>>>>

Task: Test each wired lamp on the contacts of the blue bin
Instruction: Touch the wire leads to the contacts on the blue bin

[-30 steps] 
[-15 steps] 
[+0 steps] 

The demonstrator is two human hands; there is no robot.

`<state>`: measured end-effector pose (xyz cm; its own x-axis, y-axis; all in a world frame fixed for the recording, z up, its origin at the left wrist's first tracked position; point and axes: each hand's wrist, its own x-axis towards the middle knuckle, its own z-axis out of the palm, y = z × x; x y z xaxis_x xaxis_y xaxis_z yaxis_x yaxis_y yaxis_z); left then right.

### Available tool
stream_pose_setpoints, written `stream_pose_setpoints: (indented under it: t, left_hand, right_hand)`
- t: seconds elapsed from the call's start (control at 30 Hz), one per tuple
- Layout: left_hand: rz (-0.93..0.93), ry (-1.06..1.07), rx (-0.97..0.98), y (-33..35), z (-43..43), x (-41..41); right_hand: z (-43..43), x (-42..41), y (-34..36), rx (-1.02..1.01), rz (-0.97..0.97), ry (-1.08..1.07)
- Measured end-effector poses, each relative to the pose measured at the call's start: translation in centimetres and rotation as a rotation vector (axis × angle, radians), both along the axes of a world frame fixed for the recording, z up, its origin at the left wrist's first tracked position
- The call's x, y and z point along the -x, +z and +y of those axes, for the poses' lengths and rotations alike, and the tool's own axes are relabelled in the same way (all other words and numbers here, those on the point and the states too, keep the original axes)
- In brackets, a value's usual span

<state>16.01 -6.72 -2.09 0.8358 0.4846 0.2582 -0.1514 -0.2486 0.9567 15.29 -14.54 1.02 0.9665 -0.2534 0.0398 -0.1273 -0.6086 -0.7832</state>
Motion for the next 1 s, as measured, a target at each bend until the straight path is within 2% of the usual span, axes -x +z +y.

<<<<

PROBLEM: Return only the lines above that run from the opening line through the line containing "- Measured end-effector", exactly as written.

YOUR SOLUTION:
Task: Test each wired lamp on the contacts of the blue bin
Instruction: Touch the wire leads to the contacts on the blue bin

[-30 steps] 
[-15 steps] 
[+0 steps] 

The demonstrator is two human hands; there is no robot.

`<state>`: measured end-effector pose (xyz cm; its own x-axis, y-axis; all in a world frame fixed for the recording, z up, its origin at the left wrist's first tracked position; point and axes: each hand's wrist, its own x-axis towards the middle knuckle, its own z-axis out of the palm, y = z × x; x y z xaxis_x xaxis_y xaxis_z yaxis_x yaxis_y yaxis_z); left then right.

### Available tool
stream_pose_setpoints, written `stream_pose_setpoints: (indented under it: t, left_hand, right_hand)`
- t: seconds elapsed from the call's start (control at 30 Hz), one per tuple
- Layout: left_hand: rz (-0.93..0.93), ry (-1.06..1.07), rx (-0.97..0.98), y (-33..35), z (-43..43), x (-41..41); right_hand: z (-43..43), x (-42..41), y (-34..36), rx (-1.02..1.01), rz (-0.97..0.97), ry (-1.08..1.07)
- Measured end-effector poses, each relative to the pose measured at the call's start: translation in centimetres and rotation as a rotation vector (axis × angle, radians), both along the axes of a world frame fixed for the recording, z up, its origin at the left wrist's first tracked position

The full answer has been given.